Copy all the records exactly; the complete set is the expected result.
#####
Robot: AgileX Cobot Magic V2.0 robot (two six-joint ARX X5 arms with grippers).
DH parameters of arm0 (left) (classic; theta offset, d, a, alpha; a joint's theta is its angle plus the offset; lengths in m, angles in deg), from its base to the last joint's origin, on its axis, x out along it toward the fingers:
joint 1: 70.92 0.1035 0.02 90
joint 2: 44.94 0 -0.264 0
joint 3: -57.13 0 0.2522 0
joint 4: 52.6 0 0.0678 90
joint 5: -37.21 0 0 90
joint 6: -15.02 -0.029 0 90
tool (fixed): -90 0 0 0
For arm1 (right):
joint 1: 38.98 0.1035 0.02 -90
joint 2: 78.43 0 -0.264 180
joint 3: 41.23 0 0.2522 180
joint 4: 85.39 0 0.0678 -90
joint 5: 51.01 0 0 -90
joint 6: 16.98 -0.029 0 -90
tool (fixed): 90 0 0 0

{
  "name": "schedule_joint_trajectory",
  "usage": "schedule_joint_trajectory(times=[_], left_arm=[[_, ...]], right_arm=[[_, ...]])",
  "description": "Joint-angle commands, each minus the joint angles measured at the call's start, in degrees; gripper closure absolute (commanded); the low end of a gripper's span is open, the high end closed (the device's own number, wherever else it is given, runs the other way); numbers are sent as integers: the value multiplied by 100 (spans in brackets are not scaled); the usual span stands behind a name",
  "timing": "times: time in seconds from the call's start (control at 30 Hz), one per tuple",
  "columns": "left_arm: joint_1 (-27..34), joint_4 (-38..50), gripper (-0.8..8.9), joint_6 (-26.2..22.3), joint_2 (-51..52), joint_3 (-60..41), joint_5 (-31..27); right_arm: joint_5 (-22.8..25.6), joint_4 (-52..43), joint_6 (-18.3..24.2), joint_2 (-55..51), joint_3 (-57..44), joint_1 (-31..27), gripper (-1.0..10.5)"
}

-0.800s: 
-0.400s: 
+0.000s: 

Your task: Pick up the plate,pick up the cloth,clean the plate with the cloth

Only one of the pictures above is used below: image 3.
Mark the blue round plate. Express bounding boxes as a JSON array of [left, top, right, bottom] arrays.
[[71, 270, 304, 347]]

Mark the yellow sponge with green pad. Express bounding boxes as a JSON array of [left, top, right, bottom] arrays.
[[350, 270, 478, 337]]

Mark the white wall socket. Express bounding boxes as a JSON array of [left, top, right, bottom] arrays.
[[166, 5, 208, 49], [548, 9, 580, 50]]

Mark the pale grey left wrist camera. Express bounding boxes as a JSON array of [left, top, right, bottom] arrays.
#####
> _Exercise output_
Robot: AgileX Cobot Magic V2.0 robot (two six-joint ARX X5 arms with grippers).
DH parameters of arm0 (left) (classic; theta offset, d, a, alpha; a joint's theta is its angle plus the offset; lengths in m, angles in deg), from its base to the last joint's origin, on its axis, x out along it toward the fingers:
joint 1: 70.92 0.1035 0.02 90
joint 2: 44.94 0 -0.264 0
joint 3: -57.13 0 0.2522 0
joint 4: 52.6 0 0.0678 90
joint 5: -37.21 0 0 90
joint 6: -15.02 -0.029 0 90
tool (fixed): -90 0 0 0
For arm1 (right):
joint 1: 38.98 0.1035 0.02 -90
joint 2: 78.43 0 -0.264 180
joint 3: 41.23 0 0.2522 180
joint 4: 85.39 0 0.0678 -90
joint 5: 51.01 0 0 -90
joint 6: 16.98 -0.029 0 -90
tool (fixed): 90 0 0 0

{
  "name": "schedule_joint_trajectory",
  "usage": "schedule_joint_trajectory(times=[_], left_arm=[[_, ...]], right_arm=[[_, ...]])",
  "description": "Joint-angle commands, each minus the joint angles measured at the call's start, in degrees; gripper closure absolute (commanded); the low end of a gripper's span is open, the high end closed (the device's own number, wherever else it is given, runs the other way); numbers are sent as integers: the value multiplied by 100 (spans in brackets are not scaled); the usual span stands behind a name",
  "timing": "times: time in seconds from the call's start (control at 30 Hz), one per tuple",
  "columns": "left_arm: joint_1 (-27..34), joint_4 (-38..50), gripper (-0.8..8.9), joint_6 (-26.2..22.3), joint_2 (-51..52), joint_3 (-60..41), joint_5 (-31..27); right_arm: joint_5 (-22.8..25.6), joint_4 (-52..43), joint_6 (-18.3..24.2), joint_2 (-55..51), joint_3 (-57..44), joint_1 (-31..27), gripper (-1.0..10.5)"
}

-0.800s: 
-0.400s: 
+0.000s: 

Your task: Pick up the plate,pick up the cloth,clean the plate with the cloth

Only one of the pictures above is used below: image 3.
Mark the blue round plate. Express bounding boxes as a JSON array of [left, top, right, bottom] arrays.
[[71, 270, 304, 347]]

Mark the yellow sponge with green pad. Express bounding boxes as a JSON array of [left, top, right, bottom] arrays.
[[350, 270, 478, 337]]

Mark the white wall socket. Express bounding boxes as a JSON array of [left, top, right, bottom] arrays.
[[166, 5, 208, 49], [548, 9, 580, 50]]

Mark the pale grey left wrist camera. Express bounding boxes as a JSON array of [left, top, right, bottom] arrays.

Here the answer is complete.